D’autre part, vous vous référez pour l’héroïne à la notion de syndrome post-traumatique. Assigné à résidence et menacé de prison durant près de deux ans à Moscou, ce diagnostique a-t-il aussi à voir avec votre expérience personnelle et cette période de votre vie où vous étiez attaqué de toute part ?
Effectivement, je sais ce que c’est… Je connais pas mal de gens qui souffrent d’un syndrome post-traumatique. Je le vois en moi-même et chez les autres dans la manière dont la guerre influe sur les comportements. Ça ne concerne pas seulement ceux qui sont allés au combat, mais c’est présent aussi chez ceux qui sont juste sous la pression de la guerre, qui modifie profondément notre nature.

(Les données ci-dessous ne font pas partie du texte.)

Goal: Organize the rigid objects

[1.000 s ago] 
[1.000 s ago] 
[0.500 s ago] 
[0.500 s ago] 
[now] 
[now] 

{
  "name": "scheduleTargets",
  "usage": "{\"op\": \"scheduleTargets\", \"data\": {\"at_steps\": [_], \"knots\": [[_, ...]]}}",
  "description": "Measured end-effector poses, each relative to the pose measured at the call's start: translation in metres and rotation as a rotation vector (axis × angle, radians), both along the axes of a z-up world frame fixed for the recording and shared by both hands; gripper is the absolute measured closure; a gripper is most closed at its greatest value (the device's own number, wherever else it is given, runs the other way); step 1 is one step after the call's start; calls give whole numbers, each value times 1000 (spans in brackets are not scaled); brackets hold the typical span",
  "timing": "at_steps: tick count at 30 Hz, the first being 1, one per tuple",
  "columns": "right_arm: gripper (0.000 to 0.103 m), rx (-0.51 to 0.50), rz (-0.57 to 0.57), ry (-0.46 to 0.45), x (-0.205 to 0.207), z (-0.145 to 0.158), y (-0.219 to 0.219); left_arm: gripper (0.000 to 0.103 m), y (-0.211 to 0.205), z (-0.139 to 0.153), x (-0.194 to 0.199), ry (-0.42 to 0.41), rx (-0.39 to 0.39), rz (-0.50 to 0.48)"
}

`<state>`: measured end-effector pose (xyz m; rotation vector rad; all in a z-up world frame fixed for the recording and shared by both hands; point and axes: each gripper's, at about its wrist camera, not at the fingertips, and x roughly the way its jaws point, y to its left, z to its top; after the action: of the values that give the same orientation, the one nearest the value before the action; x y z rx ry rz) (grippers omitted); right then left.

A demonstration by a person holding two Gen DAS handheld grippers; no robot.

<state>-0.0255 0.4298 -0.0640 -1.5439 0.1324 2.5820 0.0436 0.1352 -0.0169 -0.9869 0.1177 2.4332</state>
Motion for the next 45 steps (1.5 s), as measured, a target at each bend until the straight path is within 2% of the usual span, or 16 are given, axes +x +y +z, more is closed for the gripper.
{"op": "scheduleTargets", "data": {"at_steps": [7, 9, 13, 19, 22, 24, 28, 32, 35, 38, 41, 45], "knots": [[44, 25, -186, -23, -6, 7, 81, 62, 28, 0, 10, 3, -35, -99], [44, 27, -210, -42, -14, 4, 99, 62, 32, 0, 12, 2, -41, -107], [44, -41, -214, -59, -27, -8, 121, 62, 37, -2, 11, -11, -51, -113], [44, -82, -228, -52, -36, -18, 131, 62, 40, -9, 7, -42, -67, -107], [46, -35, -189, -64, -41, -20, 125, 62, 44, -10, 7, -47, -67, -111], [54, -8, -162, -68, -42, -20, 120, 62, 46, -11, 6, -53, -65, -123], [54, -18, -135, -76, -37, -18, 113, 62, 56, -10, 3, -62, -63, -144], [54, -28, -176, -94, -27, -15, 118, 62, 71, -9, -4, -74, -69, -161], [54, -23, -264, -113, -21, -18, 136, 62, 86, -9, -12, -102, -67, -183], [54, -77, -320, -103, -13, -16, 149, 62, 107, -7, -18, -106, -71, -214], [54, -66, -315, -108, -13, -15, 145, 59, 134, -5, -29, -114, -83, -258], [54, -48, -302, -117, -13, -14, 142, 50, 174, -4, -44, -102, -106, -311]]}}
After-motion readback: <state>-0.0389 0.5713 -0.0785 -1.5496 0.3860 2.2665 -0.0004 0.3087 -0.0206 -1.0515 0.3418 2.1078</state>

C’est impossible de se sentir heureux.
Comment un artiste résiste-t-il à une telle pression en gardant sa capacité à créer ?
C’est une forme de la résistance. C’est la seule attitude qu’un artiste peut avoir quand l’État a décidé de le détruire. C’était vital, je n’avais pas d’autre choix que de continuer à mener mes projets coûte que coûte.

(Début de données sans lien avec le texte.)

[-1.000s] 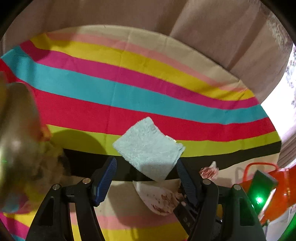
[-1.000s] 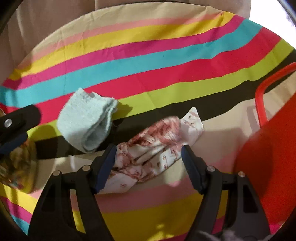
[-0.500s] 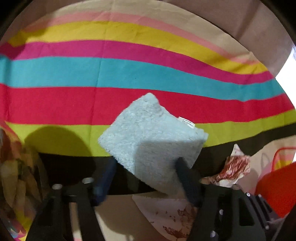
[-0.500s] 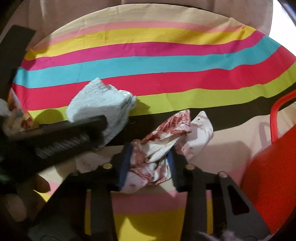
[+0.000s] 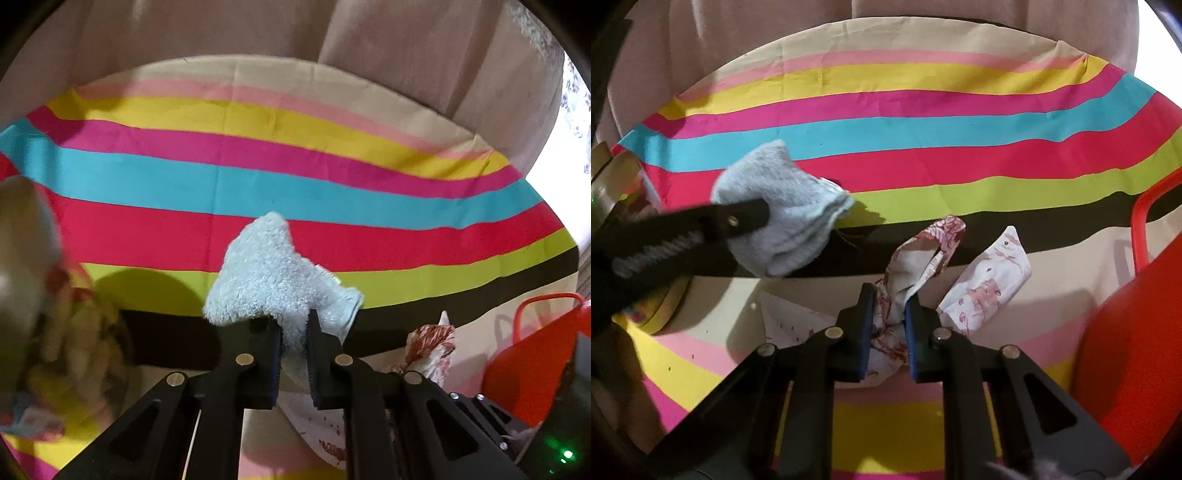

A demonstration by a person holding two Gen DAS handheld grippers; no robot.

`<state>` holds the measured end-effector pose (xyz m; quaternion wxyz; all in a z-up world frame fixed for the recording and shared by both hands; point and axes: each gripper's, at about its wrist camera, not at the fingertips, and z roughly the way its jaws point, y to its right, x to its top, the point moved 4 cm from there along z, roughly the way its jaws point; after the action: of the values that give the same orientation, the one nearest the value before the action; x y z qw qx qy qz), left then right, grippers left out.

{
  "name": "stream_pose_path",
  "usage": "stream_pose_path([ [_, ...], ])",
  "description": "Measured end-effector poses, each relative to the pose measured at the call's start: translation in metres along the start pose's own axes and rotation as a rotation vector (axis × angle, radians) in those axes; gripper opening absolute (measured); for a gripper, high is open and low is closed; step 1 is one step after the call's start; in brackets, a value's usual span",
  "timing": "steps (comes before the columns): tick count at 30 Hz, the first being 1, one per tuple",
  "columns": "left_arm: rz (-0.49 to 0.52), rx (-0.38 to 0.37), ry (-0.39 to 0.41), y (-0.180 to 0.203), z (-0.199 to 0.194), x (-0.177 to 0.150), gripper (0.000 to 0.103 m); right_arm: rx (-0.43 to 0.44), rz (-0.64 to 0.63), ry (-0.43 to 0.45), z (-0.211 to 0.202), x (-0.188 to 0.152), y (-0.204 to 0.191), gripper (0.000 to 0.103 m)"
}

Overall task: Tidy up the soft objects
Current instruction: 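Grasp the light blue towel with the left tool while the right tool grasps the white-and-red printed cloth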

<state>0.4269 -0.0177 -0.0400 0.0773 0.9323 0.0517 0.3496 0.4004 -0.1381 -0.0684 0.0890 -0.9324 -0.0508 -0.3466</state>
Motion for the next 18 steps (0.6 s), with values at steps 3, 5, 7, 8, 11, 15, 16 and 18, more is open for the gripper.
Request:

À travers Lohengrin, vous dénoncez une société de traumas qui mène au chaos.
Je ne condamne personne. Je réfléchis sur les traumas liés à la guerre et sur le fait que les gens tentent de s’en sortir.
Votre vision de Lohengrin va s’apparenter à un manifeste contre la guerre. Est-ce une volonté d’approcher le réel en prenant la parole à travers une vision d’artiste et en cela, je pense à Guernica de Picasso ?

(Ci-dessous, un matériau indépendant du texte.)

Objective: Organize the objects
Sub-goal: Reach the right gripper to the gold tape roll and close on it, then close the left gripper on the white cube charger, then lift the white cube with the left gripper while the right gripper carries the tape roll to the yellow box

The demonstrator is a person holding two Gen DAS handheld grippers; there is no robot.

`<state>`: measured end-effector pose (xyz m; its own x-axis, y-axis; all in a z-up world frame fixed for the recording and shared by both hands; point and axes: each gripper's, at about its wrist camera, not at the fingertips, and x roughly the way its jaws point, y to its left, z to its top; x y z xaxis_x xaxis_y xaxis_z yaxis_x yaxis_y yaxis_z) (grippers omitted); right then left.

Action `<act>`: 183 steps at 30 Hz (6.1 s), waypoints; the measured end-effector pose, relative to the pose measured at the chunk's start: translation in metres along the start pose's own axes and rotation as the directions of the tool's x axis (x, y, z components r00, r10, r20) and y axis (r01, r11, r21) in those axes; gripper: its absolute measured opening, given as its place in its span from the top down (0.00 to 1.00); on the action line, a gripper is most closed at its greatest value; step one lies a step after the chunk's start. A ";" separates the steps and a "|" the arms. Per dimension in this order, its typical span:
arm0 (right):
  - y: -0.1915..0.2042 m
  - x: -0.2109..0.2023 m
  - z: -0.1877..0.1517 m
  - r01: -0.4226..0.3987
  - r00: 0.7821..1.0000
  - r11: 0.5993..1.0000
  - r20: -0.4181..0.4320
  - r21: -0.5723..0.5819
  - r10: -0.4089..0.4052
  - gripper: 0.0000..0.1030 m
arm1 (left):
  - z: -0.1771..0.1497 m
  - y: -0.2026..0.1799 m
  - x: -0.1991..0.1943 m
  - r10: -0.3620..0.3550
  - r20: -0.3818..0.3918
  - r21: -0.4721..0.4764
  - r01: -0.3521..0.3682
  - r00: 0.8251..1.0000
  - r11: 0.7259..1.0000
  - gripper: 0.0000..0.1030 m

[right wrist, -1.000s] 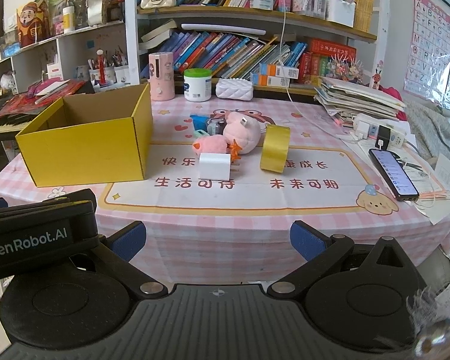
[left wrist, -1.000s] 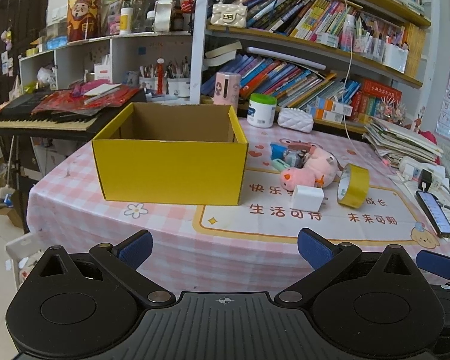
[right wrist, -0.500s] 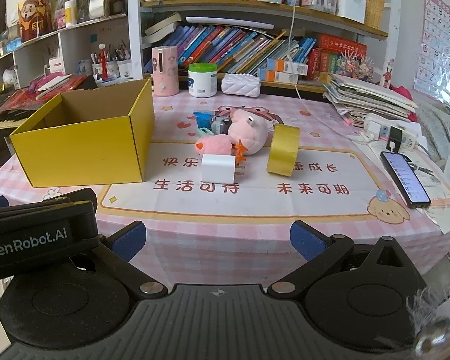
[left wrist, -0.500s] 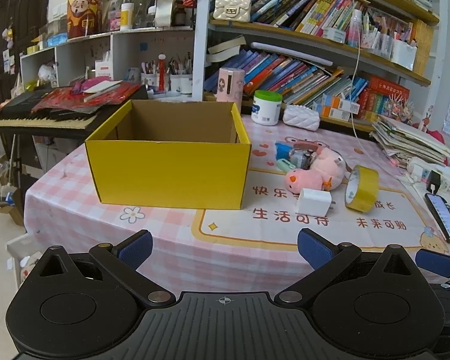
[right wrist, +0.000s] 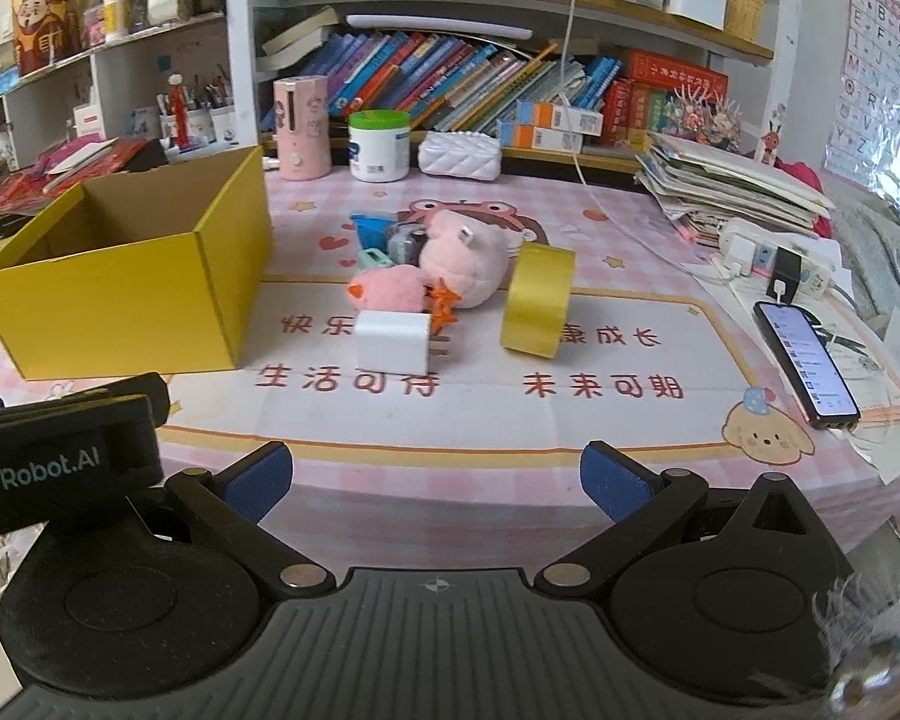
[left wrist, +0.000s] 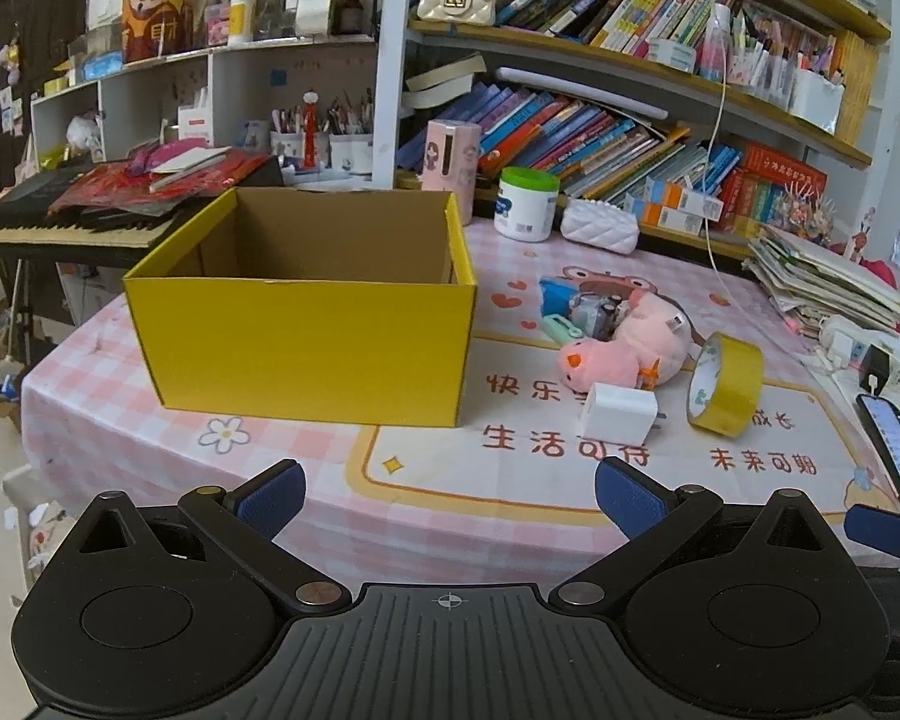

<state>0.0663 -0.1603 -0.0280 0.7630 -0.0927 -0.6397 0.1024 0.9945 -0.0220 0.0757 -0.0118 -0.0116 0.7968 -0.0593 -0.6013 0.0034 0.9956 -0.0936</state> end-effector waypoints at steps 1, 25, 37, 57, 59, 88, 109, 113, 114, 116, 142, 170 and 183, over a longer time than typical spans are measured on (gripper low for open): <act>-0.003 0.002 0.001 0.002 1.000 1.000 -0.002 0.002 -0.002 0.00 | 0.001 -0.002 0.002 0.000 0.000 0.000 0.000 1.000 1.000 0.00; -0.096 0.068 0.048 0.016 1.000 0.995 -0.015 0.099 -0.015 0.02 | 0.021 -0.040 0.039 0.158 -0.021 -0.087 -0.159 0.987 0.983 0.00; -0.098 0.115 0.072 -0.059 0.997 0.996 -0.044 0.062 0.062 0.02 | 0.024 -0.048 0.047 0.222 -0.035 -0.110 -0.225 0.974 0.968 0.00; -0.109 0.191 0.092 -0.164 0.975 0.985 -0.141 0.055 0.171 0.62 | 0.032 -0.067 0.080 0.227 -0.073 -0.080 -0.232 0.971 0.969 0.00; -0.115 0.186 0.094 -0.162 0.978 0.986 -0.126 0.048 0.167 0.62 | 0.033 -0.074 0.085 0.202 -0.073 -0.070 -0.207 0.977 0.976 0.00; -0.178 0.150 0.099 -0.143 0.989 0.990 -0.022 0.015 0.143 0.68 | 0.027 -0.145 0.159 0.095 -0.161 0.091 -0.081 0.982 0.993 0.06; -0.155 0.155 0.100 -0.190 0.980 0.981 -0.064 -0.026 0.188 0.68 | 0.025 -0.121 0.178 0.014 -0.208 0.014 -0.011 0.978 1.000 0.37; -0.147 0.147 0.097 -0.175 0.982 0.984 -0.069 -0.008 0.174 0.68 | 0.034 -0.104 0.157 -0.012 -0.155 -0.045 0.004 0.988 0.999 0.37; -0.145 0.144 0.096 -0.174 0.983 0.985 -0.068 -0.004 0.173 0.68 | 0.036 -0.099 0.151 -0.018 -0.141 -0.059 0.010 0.990 0.998 0.37; -0.138 0.138 0.094 -0.170 0.983 0.985 -0.065 0.005 0.170 0.68 | 0.039 -0.089 0.137 -0.032 -0.112 -0.079 0.023 0.993 0.997 0.37; 0.073 0.024 0.016 -0.334 0.940 0.936 -0.109 -0.111 0.323 0.68 | -0.019 0.114 -0.011 0.058 -0.027 -0.210 -0.063 0.998 0.976 0.37; 0.171 -0.032 -0.019 -0.445 0.896 0.873 -0.100 -0.199 0.433 0.68 | -0.031 0.192 -0.065 0.089 0.051 -0.223 -0.076 0.995 0.972 0.37; 0.169 -0.022 0.052 -0.399 0.895 0.897 0.130 -0.187 0.426 0.68 | 0.029 0.184 -0.042 0.078 0.168 -0.167 -0.050 0.983 0.985 0.37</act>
<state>0.1002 0.0075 0.0227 0.8101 0.3339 -0.4820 -0.3324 0.9387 0.0916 0.0606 0.1756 0.0192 0.8846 0.0319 -0.4653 -0.1373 0.9713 -0.1943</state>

L’artiste est capable de tout, il peut sortir en public, se mettre à nu et s’asperger de sang, il peut aussi s’enfermer et faire vœu de silence. Ce faisant, n’importe lequel de ses gestes va exprimer ce qu’il lui arrive en lien au monde qui l’entoure. Peu importe son langage, il doit s’exprimer, sans ça, il peut prendre sa retraite. Pour moi, l’artiste doit accepter d’être traversé par les catastrophes de son temps. J’aime beaucoup la position du dramaturge est-allemand Heiner Müller, qui disait se trouver toujours à l’intérieur de la guerre à Berlin en précisant : “je suis des deux côtés, de celui des agresseurs et de celui des agressés”. L’artiste doit questionner tous les aspects du conflit. L’artiste ne parle que de ce qu’il sait en conscience avec lui-même… Et après, l’histoire continue à travers les yeux de ceux qui regardent. Je suis l’ennemi du pire. Je suis d’un pays où un groupe de gens prétendent tout savoir et tout comprendre et d’autres se disent, qui sommes-nous pour voir clair dans ce qui se passe ? Ceux qui nous gouvernent savent bien ce qui se passe tandis que la plupart des autres prétendent que ça ne sert à rien d’essayer de comprendre, et c’est cette posture que je trouve dégueulasse.
Propos recueillis par Patrick Sourd
Lohengrin de Richard Wagner, direction musicale Alexander Soddy, mise en scène, décors et costumes Kirill Serebrennikov.
9 représentations du 23 septembre au 27 octobre, Opéra de Paris, opéra Bastille.
Retransmission en direct sur Paris Opera Play le 24 octobre et ultérieurement sur Medici.tv.